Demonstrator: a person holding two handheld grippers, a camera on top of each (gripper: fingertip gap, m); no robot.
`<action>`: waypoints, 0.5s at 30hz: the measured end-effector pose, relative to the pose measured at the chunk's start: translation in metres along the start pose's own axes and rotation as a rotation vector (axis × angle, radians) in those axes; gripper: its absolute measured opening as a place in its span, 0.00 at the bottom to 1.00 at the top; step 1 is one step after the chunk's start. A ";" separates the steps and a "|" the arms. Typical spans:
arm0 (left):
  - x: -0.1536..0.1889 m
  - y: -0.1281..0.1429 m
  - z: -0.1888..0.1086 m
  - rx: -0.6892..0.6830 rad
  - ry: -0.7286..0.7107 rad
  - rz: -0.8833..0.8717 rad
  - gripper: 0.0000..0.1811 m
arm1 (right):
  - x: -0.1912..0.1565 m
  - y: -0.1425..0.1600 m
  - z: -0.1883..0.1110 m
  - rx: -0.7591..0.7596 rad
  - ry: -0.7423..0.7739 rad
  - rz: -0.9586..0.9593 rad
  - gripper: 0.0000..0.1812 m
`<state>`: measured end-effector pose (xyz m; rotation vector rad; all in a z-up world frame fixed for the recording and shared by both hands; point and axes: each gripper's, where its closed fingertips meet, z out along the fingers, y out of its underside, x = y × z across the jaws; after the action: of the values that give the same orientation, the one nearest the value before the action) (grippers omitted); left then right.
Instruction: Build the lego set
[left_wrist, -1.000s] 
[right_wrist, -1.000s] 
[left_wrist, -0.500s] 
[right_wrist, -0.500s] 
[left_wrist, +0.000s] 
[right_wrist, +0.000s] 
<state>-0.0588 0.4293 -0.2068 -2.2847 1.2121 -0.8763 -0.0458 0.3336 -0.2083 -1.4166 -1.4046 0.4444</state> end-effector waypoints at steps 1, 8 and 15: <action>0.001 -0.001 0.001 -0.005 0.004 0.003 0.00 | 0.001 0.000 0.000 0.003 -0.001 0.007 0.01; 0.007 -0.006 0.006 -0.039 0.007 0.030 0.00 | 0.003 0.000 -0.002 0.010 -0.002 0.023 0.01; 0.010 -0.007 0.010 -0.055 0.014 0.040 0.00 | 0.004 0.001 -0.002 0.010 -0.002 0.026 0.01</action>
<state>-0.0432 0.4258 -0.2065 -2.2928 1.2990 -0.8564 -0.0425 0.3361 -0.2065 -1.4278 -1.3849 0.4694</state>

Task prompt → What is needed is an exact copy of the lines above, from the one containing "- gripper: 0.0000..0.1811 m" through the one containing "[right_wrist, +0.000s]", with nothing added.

Answer section →
  - gripper: 0.0000..0.1811 m
arm1 (right):
  - x: -0.1912..0.1565 m
  - y: -0.1425..0.1600 m
  - z: -0.1883..0.1110 m
  - rx: -0.7591..0.7596 rad
  - ry: -0.7423..0.7739 rad
  - rz: -0.9586..0.9593 rad
  - gripper: 0.0000..0.1812 m
`<state>`: measured end-effector pose (xyz m; rotation vector rad; all in a z-up world frame fixed for the recording and shared by both hands; point and axes: each gripper's, where its closed fingertips meet, z out along the fingers, y out of its underside, x = y × z across the jaws; after the action: of the values that give the same orientation, the one nearest the value before the action) (grippers omitted); left then right.
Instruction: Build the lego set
[left_wrist, -1.000s] 
[right_wrist, -1.000s] 
[left_wrist, -0.500s] 
[right_wrist, -0.500s] 
[left_wrist, +0.000s] 
[right_wrist, +0.000s] 

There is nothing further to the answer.